[Records contained in a dataset]
----
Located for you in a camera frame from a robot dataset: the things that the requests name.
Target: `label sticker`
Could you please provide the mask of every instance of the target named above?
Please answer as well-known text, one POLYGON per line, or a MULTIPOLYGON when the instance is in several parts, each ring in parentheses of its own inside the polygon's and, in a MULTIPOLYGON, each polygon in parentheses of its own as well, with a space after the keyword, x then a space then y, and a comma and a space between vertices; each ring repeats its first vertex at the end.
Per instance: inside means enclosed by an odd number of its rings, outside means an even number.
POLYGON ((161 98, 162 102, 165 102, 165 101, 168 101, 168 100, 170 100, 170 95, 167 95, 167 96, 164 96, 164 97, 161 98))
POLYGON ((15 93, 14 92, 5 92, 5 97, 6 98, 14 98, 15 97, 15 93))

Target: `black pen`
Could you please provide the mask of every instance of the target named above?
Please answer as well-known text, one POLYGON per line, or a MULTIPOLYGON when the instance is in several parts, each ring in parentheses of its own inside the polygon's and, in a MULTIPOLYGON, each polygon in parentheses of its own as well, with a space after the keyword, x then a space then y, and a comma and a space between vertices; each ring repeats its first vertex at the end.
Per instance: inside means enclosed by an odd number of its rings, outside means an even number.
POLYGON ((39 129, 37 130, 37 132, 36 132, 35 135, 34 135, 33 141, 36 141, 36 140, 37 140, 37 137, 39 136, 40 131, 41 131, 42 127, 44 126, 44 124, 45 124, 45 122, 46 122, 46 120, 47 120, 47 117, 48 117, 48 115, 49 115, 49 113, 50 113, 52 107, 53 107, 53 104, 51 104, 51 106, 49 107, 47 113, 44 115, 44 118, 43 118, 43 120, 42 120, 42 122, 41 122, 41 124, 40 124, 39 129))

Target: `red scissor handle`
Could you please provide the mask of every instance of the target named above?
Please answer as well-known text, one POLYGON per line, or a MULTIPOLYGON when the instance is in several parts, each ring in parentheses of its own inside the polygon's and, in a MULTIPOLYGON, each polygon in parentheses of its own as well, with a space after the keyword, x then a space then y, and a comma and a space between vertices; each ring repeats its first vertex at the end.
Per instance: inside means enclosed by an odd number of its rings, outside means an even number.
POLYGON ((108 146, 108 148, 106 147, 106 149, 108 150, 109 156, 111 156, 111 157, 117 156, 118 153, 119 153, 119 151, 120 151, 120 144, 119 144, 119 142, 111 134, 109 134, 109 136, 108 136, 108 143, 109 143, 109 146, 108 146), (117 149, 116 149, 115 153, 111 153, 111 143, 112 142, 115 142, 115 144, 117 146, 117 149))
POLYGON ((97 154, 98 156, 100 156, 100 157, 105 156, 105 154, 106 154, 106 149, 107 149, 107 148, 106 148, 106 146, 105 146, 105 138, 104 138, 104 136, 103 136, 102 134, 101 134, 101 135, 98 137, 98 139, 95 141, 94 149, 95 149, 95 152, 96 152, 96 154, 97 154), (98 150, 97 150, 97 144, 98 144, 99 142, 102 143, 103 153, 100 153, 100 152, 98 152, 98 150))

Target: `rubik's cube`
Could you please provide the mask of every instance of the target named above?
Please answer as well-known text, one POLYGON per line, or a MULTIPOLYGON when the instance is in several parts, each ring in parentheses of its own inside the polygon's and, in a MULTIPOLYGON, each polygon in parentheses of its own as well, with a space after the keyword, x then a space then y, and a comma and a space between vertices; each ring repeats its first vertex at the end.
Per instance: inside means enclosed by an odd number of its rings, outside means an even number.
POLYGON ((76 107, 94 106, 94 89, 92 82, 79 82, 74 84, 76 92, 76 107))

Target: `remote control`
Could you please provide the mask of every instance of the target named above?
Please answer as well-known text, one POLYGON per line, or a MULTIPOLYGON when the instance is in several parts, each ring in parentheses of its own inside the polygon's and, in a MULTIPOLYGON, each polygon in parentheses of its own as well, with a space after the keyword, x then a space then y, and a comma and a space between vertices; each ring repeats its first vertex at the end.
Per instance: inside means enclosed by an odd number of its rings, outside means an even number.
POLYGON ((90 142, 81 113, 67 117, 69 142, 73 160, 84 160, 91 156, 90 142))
----
Exercise instructions ->
What you write must match the records above exactly, line for line.

Exercise answer ->
Located for you in a camera frame from a robot dataset: the things that the requests name.
Target: `label sticker`
Could you please provide the mask of every instance of the target named above?
Please answer as well-known text, one POLYGON per line, or a MULTIPOLYGON when the instance is in several parts, each ring in parentheses of its own inside the polygon's and, in a MULTIPOLYGON, each polygon in parentheses of its own as well, with a space after the keyword, x then a space then y, and a comma and a space between vertices; each ring repeats its first vertex at the end.
Per instance: inside means enclosed by an odd number of its rings, outside means an even number.
POLYGON ((161 98, 162 102, 165 102, 165 101, 168 101, 168 100, 170 100, 170 95, 167 95, 167 96, 164 96, 164 97, 161 98))
POLYGON ((15 93, 14 92, 5 92, 5 97, 6 98, 14 98, 15 97, 15 93))

Target: `black pen`
Could you please provide the mask of every instance of the target named above?
Please answer as well-known text, one POLYGON per line, or a MULTIPOLYGON when the instance is in several parts, each ring in parentheses of its own inside the polygon's and, in a MULTIPOLYGON, each polygon in parentheses of its own as well, with a space after the keyword, x then a space then y, and a comma and a space between vertices; each ring repeats its first vertex at the end.
Per instance: inside means enclosed by an odd number of its rings, outside means an even number.
POLYGON ((39 129, 37 130, 37 132, 36 132, 35 135, 34 135, 33 141, 36 141, 36 140, 37 140, 37 137, 39 136, 40 131, 41 131, 42 127, 44 126, 44 124, 45 124, 45 122, 46 122, 46 120, 47 120, 47 117, 48 117, 48 115, 49 115, 49 113, 50 113, 52 107, 53 107, 53 104, 51 104, 51 106, 49 107, 47 113, 44 115, 44 118, 43 118, 43 120, 42 120, 42 122, 41 122, 41 124, 40 124, 39 129))

Target: `red scissor handle`
Could you please provide the mask of every instance of the target named above?
Please answer as well-known text, one POLYGON per line, or a MULTIPOLYGON when the instance is in several parts, each ring in parentheses of its own inside the polygon's and, in a MULTIPOLYGON, each polygon in parentheses of its own as well, with a space after the keyword, x then a space then y, and a comma and a space between vertices; each ring repeats its first vertex at the end.
Per instance: inside means enclosed by an odd number of its rings, outside means an even number.
POLYGON ((108 146, 108 148, 106 147, 106 149, 108 150, 109 156, 111 156, 111 157, 117 156, 118 153, 119 153, 119 151, 120 151, 120 144, 119 144, 119 142, 111 134, 109 134, 109 136, 108 136, 108 143, 109 143, 109 146, 108 146), (117 149, 116 149, 115 153, 111 153, 111 143, 112 142, 115 142, 115 144, 117 146, 117 149))
POLYGON ((97 154, 98 156, 100 156, 100 157, 105 156, 105 154, 106 154, 106 149, 107 149, 107 148, 106 148, 106 146, 105 146, 105 138, 104 138, 104 136, 103 136, 102 134, 101 134, 101 135, 98 137, 98 139, 95 141, 94 149, 95 149, 95 152, 96 152, 96 154, 97 154), (98 150, 97 150, 97 144, 98 144, 99 142, 102 143, 103 153, 100 153, 100 152, 98 152, 98 150))

Target: `rubik's cube`
Could you please provide the mask of every instance of the target named above?
Please answer as well-known text, one POLYGON per line, or a MULTIPOLYGON when the instance is in several parts, each ring in parentheses of its own inside the polygon's and, in a MULTIPOLYGON, each polygon in parentheses of its own as well, with a space after the keyword, x then a space then y, and a comma and a space between vertices; each ring repeats its first vertex at the end.
Per instance: inside means enclosed by an odd number of its rings, outside means an even number.
POLYGON ((76 107, 94 106, 94 89, 92 82, 79 82, 74 84, 76 92, 76 107))

Target: `remote control`
Could you please provide the mask of every instance of the target named above?
Please answer as well-known text, one POLYGON per line, or a MULTIPOLYGON when the instance is in several parts, each ring in parentheses of its own inside the polygon's and, in a MULTIPOLYGON, each polygon in parentheses of its own as well, with a space after the keyword, x then a space then y, and a comma and a space between vertices; each ring repeats its first vertex at the end.
Per instance: inside means enclosed by an odd number of its rings, outside means an even number.
POLYGON ((90 142, 81 113, 67 117, 69 142, 73 160, 84 160, 91 156, 90 142))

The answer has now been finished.